Nehmen wir an, wir haben folgenden Fall:
User A war Moderator bei einem Onlineradio und hat dort im dazugehörigen internen Forum (das nur von Teammitgliedern einsehbar ist) seine privaten Daten gepostet, damit andere Moderatoren ihn im Notfall erreichen können. User B bewirbt sich beim Radio als Moderator, wird aufgenommen, weigert sich aber, seine Daten preiszugeben, obwohl jeder Moderator die Wahl zwischen öffentlicher Preisgabe privater Daten (im internen Forum) und der Hinterlegung seiner privaten Daten (bei der Sendeleitung) hat.
Das Onlineradio hat Anschluss an das IRC (Internet Relay Chat).
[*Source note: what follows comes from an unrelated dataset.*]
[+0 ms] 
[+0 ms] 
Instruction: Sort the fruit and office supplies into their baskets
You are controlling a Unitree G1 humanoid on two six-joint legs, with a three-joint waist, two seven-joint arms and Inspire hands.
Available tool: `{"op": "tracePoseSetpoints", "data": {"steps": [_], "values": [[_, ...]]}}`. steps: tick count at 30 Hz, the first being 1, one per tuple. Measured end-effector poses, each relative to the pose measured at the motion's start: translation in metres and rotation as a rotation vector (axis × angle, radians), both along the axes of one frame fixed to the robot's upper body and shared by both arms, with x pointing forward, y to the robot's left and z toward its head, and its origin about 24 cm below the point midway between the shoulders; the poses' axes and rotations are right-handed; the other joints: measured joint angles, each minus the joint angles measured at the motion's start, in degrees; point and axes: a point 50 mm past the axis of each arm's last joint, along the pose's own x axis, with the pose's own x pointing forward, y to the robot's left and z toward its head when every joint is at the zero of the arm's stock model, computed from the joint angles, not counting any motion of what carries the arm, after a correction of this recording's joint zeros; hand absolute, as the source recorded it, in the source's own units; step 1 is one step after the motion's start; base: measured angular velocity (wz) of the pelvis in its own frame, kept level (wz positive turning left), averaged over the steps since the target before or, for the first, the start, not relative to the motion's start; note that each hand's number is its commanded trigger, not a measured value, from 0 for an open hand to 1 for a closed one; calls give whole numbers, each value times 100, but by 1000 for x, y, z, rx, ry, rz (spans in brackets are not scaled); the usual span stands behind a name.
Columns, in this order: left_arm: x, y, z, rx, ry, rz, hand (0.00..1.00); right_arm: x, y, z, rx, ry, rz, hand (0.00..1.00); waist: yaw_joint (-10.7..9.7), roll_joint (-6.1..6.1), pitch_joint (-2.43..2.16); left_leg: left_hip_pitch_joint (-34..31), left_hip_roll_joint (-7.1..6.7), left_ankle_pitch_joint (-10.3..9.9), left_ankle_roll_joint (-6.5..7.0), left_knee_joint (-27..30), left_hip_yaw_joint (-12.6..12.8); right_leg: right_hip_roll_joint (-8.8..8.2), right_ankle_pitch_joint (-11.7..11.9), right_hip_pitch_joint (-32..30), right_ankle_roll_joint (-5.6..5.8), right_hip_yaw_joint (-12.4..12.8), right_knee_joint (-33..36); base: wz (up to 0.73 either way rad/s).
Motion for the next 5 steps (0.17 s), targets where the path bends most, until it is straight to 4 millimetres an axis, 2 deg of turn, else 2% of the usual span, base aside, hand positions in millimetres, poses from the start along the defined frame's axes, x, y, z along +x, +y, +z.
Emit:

Auf diese Weise können Hörer Musikwünsche äußern und aktiv am Sendegeschehen teilnehmen. User B ist bereits im IRC registriert und dort auch wegen diverser Regelverstöße und vulgären Verhaltens bekannt.
User B weigert sich nach Aufnahme ins Onlineradio weiterhin, private Daten wie Telefonnnummer, E-Mail-Adresse, Meldeadresse etc. zu hinterlegen. Diese Daten dienen dazu, zu verhindern, dass der Radiobetreiber im Falle groben Unfugs bzw. Verstoßes gegen Regeln der GVL oder GEMA und eines damit verbundenen Rechtsverstoßes, alleine haften muss.
Nach Verstreichen einer gesetzten Frist von 3 Monaten weigert sich User B nach wie vor. Daraufhin wird er gebeten zu gehen, was er nach langem Hin- und her auch tut.
Monate später stellt besagtes Onlineradio einen neuen DJ ein, worauf User B gereizt reagiert und, nach einer kurzen Diskussion, die Telefonnummer von User A in einem anderen IRC-Channel (Chatroom) postet - mit der Aufforderung an andere User, doch „einfach mal anzurufen“.
User A befürchtet, dass User B auch in Besitz anderer sensibler Daten ist, die von anderen Moderatoren stammen und dass er nicht zögern wird, diese Daten in diversen Chatnetzwerken und Internetforen öffentlich preiszugeben um sich für seinen „Rausschmiss“ zu rächen.
Kann User A nun von seinem ehemaligen Kollegen User B verlangen, die Weitergabe zu unterlassen. Können User A und andere Kollegen rechtlich dagegen vorgehen?